WHAT THE TASK REQUIRES
Reproduce exactly the line that contains "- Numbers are" and all lines that follow it in the records below, ending with the last one.

Data entries
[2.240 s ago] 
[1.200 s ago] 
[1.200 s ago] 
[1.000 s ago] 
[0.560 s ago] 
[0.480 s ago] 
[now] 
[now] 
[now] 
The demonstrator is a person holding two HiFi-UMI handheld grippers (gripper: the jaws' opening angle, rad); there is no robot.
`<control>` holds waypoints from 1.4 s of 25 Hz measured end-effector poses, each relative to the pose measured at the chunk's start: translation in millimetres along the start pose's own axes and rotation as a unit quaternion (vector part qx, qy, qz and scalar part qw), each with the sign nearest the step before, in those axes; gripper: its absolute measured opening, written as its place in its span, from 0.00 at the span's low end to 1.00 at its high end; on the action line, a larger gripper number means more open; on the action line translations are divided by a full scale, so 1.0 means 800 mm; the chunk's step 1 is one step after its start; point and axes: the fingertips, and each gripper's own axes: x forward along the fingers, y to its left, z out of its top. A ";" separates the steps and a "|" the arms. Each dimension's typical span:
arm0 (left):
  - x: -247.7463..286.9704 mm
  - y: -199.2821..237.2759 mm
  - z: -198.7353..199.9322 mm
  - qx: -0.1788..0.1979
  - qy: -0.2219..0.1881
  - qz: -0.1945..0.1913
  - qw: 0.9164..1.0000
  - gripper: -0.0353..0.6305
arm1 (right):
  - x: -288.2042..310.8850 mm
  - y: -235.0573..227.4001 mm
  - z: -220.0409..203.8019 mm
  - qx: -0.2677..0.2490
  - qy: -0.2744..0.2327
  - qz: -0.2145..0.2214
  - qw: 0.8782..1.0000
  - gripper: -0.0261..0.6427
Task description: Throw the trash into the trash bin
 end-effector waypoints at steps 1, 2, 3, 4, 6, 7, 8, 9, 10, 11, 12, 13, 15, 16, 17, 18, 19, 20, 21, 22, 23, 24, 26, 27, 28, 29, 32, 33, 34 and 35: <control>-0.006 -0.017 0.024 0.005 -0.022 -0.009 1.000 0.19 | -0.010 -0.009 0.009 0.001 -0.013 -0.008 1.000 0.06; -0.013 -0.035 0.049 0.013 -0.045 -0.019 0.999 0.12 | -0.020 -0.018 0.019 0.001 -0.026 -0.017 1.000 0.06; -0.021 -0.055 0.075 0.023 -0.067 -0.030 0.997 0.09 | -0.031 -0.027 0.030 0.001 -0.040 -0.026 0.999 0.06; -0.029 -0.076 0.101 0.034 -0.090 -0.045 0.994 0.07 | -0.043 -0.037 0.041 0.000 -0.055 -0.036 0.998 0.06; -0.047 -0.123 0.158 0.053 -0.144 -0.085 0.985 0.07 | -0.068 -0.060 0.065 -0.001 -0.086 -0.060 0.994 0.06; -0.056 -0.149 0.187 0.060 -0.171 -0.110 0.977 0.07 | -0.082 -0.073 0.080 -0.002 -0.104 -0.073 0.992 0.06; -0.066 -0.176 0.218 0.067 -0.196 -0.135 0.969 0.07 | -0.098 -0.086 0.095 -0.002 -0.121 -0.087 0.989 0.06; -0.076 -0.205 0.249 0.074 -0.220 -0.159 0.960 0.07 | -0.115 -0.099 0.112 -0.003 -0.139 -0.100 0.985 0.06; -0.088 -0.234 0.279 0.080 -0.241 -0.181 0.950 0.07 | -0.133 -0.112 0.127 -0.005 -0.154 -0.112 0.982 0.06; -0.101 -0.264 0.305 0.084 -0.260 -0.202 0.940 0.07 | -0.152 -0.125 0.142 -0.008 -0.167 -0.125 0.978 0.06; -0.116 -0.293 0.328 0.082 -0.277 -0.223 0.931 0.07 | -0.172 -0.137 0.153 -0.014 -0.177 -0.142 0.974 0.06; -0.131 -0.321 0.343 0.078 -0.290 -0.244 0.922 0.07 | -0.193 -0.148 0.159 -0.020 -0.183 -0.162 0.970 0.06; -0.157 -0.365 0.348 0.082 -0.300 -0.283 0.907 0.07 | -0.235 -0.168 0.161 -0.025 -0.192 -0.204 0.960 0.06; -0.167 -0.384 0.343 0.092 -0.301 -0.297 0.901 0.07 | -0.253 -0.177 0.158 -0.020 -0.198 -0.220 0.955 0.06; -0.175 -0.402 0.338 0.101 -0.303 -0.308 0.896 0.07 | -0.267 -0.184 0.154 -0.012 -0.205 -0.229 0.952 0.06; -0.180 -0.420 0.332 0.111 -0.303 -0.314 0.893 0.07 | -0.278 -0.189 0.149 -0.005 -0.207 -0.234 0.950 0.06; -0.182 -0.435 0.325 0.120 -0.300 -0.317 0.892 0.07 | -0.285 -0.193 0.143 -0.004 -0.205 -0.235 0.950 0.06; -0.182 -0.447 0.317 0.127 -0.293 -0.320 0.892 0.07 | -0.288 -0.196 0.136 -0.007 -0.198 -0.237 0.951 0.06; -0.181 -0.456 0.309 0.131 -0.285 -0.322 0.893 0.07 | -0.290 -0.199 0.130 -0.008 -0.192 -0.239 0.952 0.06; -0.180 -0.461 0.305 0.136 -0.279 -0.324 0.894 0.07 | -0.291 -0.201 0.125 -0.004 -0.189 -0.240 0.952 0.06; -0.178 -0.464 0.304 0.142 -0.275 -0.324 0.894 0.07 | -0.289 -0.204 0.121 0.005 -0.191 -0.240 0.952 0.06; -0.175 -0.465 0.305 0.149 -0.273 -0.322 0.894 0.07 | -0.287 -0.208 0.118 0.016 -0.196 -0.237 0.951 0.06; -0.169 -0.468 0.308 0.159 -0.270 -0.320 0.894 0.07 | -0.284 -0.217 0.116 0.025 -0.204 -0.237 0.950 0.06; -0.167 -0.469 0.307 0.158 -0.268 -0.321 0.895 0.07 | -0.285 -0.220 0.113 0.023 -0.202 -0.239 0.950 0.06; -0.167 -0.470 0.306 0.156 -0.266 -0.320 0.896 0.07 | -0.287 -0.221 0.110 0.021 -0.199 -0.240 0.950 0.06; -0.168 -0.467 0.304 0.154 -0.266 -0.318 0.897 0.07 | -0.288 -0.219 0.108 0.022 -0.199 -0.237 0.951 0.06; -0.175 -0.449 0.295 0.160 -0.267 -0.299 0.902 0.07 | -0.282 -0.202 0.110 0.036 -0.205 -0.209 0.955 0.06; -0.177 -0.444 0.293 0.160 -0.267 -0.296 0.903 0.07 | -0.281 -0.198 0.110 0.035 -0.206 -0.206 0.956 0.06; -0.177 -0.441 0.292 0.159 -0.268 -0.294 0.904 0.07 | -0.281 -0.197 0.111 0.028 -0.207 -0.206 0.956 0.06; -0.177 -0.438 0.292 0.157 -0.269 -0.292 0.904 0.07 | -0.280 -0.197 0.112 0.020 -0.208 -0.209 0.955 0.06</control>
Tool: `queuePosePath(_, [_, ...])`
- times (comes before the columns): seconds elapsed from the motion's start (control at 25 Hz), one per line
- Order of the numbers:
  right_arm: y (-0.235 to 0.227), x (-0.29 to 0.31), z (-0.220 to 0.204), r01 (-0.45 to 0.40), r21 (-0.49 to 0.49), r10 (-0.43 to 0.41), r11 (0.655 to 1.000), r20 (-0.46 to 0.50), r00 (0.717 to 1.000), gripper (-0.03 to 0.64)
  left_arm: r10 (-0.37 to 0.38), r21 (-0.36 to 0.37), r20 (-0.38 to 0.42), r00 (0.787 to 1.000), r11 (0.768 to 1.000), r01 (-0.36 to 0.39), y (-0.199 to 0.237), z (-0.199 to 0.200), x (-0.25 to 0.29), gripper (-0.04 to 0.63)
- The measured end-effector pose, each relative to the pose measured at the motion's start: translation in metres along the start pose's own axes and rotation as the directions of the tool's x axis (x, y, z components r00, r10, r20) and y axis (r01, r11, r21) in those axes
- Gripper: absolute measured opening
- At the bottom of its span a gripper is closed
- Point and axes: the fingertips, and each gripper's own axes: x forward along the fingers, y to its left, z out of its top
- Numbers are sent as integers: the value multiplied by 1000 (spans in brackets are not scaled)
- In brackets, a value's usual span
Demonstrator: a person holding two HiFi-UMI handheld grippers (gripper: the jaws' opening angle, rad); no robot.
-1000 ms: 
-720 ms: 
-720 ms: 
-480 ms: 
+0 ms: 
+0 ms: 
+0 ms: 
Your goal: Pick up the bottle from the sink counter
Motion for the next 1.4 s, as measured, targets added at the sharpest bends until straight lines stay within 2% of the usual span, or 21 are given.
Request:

ANSWER TO THIS EXERCISE
- Numbers are sent as integers: the value multiplied by 1000 (spans in brackets are not scaled)
- In brackets, a value's usual span
Demonstrator: a person holding two HiFi-UMI handheld grippers (gripper: the jaws' opening angle, rad); no robot.
-1000 ms: 
-720 ms: 
-720 ms: 
-480 ms: 
+0 ms: 
+0 ms: 
+0 ms: 
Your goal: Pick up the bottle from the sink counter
Motion for the next 1.4 s, as measured, targets added at the sharpest bends until straight lines stay within 2% of the usual span, or 21 are given.
Request:

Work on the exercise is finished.